Data management for students: Variable names and labels

Variable names and labels

The organization, names and labels of variables contribute significantly to making your data files understandable and comprehensible. This is not only important when you share your data with others, or collaborate on data, but also for yourself. Abstract filenames without labels make it difficult overtime to find out what that particular variable stood for.

Variable names

In general, there are three strategies for naming variables: 

  1. Using a numeric code that corresponds to the position of the variables in a system (e.g. V001, V002, V003);
  2. Using codes that refer to the research tool used (e.g. question number in a questionnaire: Q1a, Q1b, Q2);
  3. Using names that refer to the content of the variables (e.g. BIRTH, AGE, GENDER).

Tips:

  • Start with a letter.
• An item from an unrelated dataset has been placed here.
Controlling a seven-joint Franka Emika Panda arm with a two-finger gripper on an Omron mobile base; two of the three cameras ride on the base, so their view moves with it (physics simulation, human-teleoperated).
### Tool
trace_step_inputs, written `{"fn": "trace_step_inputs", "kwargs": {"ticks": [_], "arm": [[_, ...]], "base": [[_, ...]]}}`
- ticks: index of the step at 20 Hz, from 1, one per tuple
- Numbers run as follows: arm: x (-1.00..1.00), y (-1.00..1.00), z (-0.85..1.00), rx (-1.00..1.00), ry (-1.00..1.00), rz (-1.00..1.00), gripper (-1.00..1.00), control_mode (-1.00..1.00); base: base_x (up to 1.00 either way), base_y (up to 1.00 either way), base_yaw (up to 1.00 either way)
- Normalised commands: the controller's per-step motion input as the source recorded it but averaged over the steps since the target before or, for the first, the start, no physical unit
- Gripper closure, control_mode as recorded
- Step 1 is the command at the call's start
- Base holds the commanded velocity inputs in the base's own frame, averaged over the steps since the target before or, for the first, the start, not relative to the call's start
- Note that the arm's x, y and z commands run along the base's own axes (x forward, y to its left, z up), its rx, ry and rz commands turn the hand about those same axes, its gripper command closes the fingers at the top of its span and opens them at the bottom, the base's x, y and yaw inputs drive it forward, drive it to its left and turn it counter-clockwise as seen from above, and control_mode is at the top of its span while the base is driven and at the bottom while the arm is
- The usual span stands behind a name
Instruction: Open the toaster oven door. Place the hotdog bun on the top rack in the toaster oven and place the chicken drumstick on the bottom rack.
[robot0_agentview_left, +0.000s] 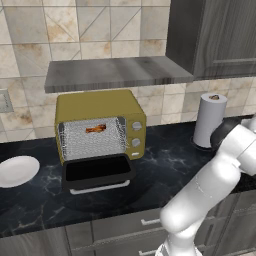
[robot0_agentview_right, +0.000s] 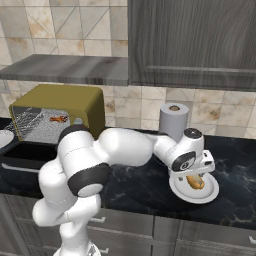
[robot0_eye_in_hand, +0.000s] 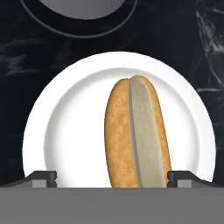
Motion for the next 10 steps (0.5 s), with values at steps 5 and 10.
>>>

Do not start with a question mark, exclamation mark or special character such as #, @, & (these are often used for specific purposes in software applications). 
  • There should be no spaces in variable names.
  • Use short names, no longer than eight characters.
  • Do not use diacritical characters (characters set above, below, or through a letter, such as ä, ç, ø) or national special characters.
  • Use meaningful names that help you to orient yourself in the database. 
  • In a longitudinal study (or a study with repeated measurements) the consistent use of variable names (such as BIRTH, AGE, GENDER) makes it easier to merge the different data files.
 

Variable labels

Labels of variables give a short description of the variable. In many cases, a clear label is indispensable for understanding the variable

Tips:

  • Preferably label your variables in English so that the dataset can be understood by as wide an audience as possible. 
  • Although the labels are not bound to a limited number of characters, it is advisable to find a compromise between length and clarity of the label. Labels of variables are often included in the output of analyses and the use of very long labels can then be impractical. Sometimes part of the label is omitted, which can make the label incomprehensible. 
    • Example: A label can consist of (part of) the question, or a description of the question, such as 'How old are you?' or 'Age'. 
 

Labels of variable values

Sometimes it is necessary to assign labels to the values of variables. This is not necessary for continuous variables such as age, height, or weight because these values speak for themselves. However, this is not the case for nominal and ordinal variables. A nominal variable such as gender has two values and is usually represented as an 0 or 1 in the data file. In that case, it is necessary to assign labels to these values ('0=man; 1=woman'), so that you and any re-users of the data know which value represents which gender. The same goes for ordinal variables with, for example, an “agree/disagree” scale from 1 to 5. By assigning labels to the values it becomes clear that 1 stands for 'completely disagree' and 5 stands for 'completely agree'.